Dunque, si tratta di uno strumento che ha un impatto fortissimo sull’iniziativa economica mirato ad evitare l’inquinamento dei capitali illeciti di matrice mafiosa, ma che non sempre viene usato in maniera accorta dagli organi prefettizi, così determinando un vulnus sistematico di vizi di illegittimità che si riverberano sul provvedimento prefettizio.
L’accortezza con cui dev’essere esercitato il potere interdittivo salta ancor più all’occhio se si pensi che tali strumenti, per il notevole carattere afflittivo e gli effetti di incapacità giuridica che producono in seno all’impresa destinataria, risultano notevolmente deteriori delle misure di prevenzione del controllo giudiziario stabilite dagli artt. 34bis e ss. del d.lgs. 159/2011. Tanto che, per evitare la morte dell’impresa, il destinatario dell’interdittiva spesso richiede la conversione della misura nel controllo giudiziario ex art. 34bis in sede di impugnativa presso il TAR.
Tale misura di prevenzione può andare, in caso di infiltrazione occasionale, da una mera opera di monitoraggio, tutoraggio o controllo dell’attività di impresa ad opera di un amministratore nominato dal Tribunale, ad una più stringente attività di gestione sostitutiva del medesimo amministratore giudiziario nell’ipotesi di infiltrazione permanente.
Conclusione
In conclusione, come affermato dalla giurisprudenza del Consiglio di Stato, l’ordinamento non riconosce dignità e statuto di operatori economici alle imprese eterodirette dalle organizzazioni criminali mafiose, che vengono colpite da tali misure interdittive generando una severa compressione dell’iniziativa economica privata.

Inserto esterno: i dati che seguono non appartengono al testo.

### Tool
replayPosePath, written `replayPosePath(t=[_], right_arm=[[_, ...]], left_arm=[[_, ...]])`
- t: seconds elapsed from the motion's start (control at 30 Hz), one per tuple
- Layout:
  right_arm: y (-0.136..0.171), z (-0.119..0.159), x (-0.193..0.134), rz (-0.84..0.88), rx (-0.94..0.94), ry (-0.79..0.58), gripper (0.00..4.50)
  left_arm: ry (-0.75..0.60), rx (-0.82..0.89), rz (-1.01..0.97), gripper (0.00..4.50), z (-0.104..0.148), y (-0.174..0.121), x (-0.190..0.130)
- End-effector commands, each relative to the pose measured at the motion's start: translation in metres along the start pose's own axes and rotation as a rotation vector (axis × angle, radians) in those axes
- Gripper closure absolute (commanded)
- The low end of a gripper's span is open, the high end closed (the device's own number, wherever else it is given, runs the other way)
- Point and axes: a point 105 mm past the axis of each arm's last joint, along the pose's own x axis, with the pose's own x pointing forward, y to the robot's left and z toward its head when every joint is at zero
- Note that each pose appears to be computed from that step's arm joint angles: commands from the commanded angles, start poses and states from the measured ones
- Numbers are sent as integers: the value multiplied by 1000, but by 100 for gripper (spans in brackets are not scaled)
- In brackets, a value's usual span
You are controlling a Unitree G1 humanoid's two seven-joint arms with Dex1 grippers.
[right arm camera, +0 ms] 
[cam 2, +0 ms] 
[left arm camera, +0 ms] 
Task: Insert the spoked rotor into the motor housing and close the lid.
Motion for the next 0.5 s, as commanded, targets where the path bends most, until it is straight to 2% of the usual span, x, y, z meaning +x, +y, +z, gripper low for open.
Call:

Tuttavia, la casistica giurisprudenziale ha dimostrato che, in numerosi casi, il potere discrezionale delle amministrazioni prefettizie sconfini in arbitrio, così provocando gravi danni agli imprenditori ed al tessuto economico in cui questi esercitano l’attività.
Utilizzare con criterio il potere interdittivo, rispettando lo schema attributivo che il Codice Antimafia attribuisce alle amministrazioni prefettizie, potrebbe garantire una risposta anticipatoria efficace nella lotta al fenomeno della criminalità mafiosa.
Se così non fosse, si assisterebbe (come peraltro avviene in alcuni territori del sud Italia) alla morìa del tessuto economico-imprenditoriale, con evidente penalizzazione del valore costituzionalmente garantito della libertà di iniziativa economica privata.